*What is expected*.
What is the number of lines in this listing that include "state"? Answer with that number only.

*Source data*.
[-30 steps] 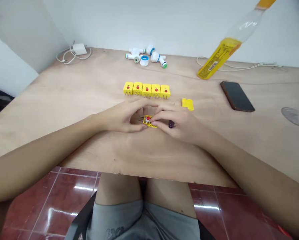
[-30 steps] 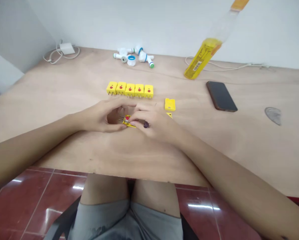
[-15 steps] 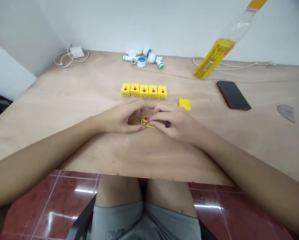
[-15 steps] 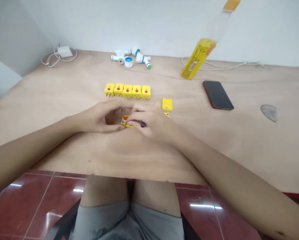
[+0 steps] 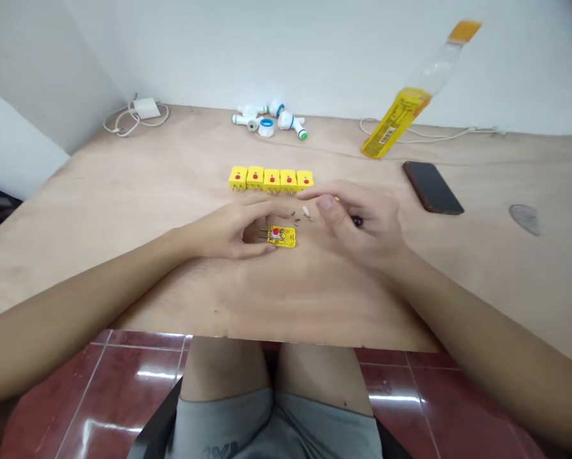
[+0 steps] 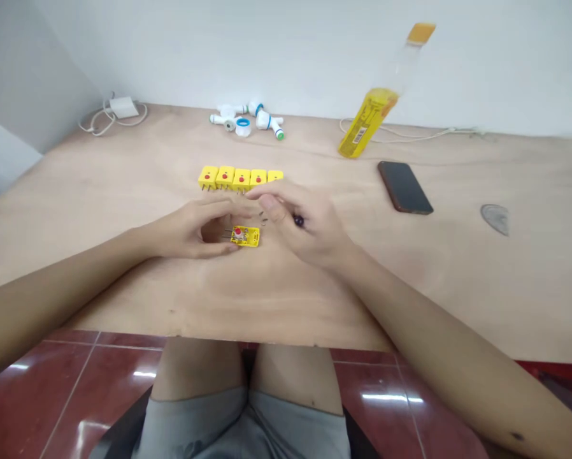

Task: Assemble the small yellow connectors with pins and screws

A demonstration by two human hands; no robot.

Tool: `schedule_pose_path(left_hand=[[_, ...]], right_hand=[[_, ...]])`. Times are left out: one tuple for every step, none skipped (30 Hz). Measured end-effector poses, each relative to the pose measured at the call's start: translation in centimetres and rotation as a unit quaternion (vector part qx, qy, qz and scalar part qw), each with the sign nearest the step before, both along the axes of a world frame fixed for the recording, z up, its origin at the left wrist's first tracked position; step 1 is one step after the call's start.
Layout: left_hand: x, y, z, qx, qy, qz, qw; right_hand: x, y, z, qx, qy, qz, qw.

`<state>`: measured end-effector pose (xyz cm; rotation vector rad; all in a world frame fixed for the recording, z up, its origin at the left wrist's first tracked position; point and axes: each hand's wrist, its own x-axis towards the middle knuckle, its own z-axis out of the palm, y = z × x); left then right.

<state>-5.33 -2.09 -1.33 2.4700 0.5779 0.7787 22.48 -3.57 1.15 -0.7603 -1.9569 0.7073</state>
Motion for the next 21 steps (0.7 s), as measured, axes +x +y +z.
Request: schedule_pose_path(left_hand=[[0.0,0.0,0.0,-0.002,0.002,0.003,1.0],[0.0,0.0,-0.1,-0.003,0.007,0.008,1.0],[0.0,0.0,-0.1,-0.002,0.013,0.014,1.0],[0.0,0.0,-0.1,0.0,0.02,0.02,1.0],[0.0,0.0,-0.1,0.002,0.026,0.025,0.999],[0.0,0.0,-0.1,0.003,0.03,0.026,0.999],[0.1,0.0,-0.1,0.005,0.03,0.026,0.999],[0.1,0.0,-0.1,0.005,0.028,0.023,0.999],[0.1,0.1,-0.1,0.005,0.023,0.02,1.0],[0.2,0.1,-0.1,0.005,0.018,0.017,1.0],[0.2,0.1,-0.1,0.005,0.014,0.014,1.0],[0.2,0.2,-0.1,0.004,0.01,0.01,1.0],[0.2,0.2,-0.1,0.004,0.006,0.007,1.0],[0.3,0.3,-0.1,0.002,0.004,0.004,1.0],[0.3,0.3,-0.1,0.001,0.001,0.001,1.0],[0.3,0.3,-0.1,0.0,-0.002,-0.002,1.0],[0.4,0.3,-0.1,-0.001,-0.004,-0.003,1.0],[0.4,0.3,-0.1,-0.002,-0.005,-0.004,1.0],[0.4,0.3,0.0,-0.001,-0.005,-0.005,1.0],[0.4,0.3,0.0,0.001,-0.004,-0.005,1.0],[0.4,0.3,0.0,0.004,-0.003,-0.005,1.0]], right_hand=[[0.0,0.1,0.6,-0.036,0.034,0.0,0.999],[-0.2,0.3,1.2,-0.075,0.071,0.012,0.995],[-0.3,0.6,1.8,-0.115,0.109,0.03,0.987],[-0.6,0.8,2.3,-0.157,0.146,0.051,0.975],[-0.9,1.0,2.8,-0.199,0.179,0.07,0.961],[-1.3,1.1,3.3,-0.232,0.203,0.081,0.948],[-1.7,1.1,3.6,-0.261,0.23,0.091,0.933],[-2.1,1.1,3.8,-0.284,0.253,0.099,0.92],[-2.5,1.1,3.9,-0.304,0.27,0.106,0.907],[-2.8,1.0,3.8,-0.32,0.283,0.115,0.897],[-3.1,1.0,3.6,-0.332,0.29,0.126,0.889],[-3.4,0.9,3.4,-0.343,0.293,0.139,0.882],[-3.6,0.8,3.1,-0.352,0.293,0.153,0.876],[-3.8,0.8,2.8,-0.358,0.291,0.166,0.872],[-3.9,0.7,2.6,-0.361,0.288,0.176,0.869],[-4.0,0.7,2.3,-0.365,0.285,0.183,0.867],[-4.0,0.6,2.1,-0.367,0.285,0.188,0.865],[-4.0,0.6,2.0,-0.366,0.286,0.193,0.864],[-4.0,0.6,1.8,-0.364,0.288,0.197,0.864],[-4.0,0.6,1.7,-0.362,0.291,0.2,0.863],[-3.9,0.6,1.6,-0.358,0.291,0.202,0.864]])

*Written solution*.
2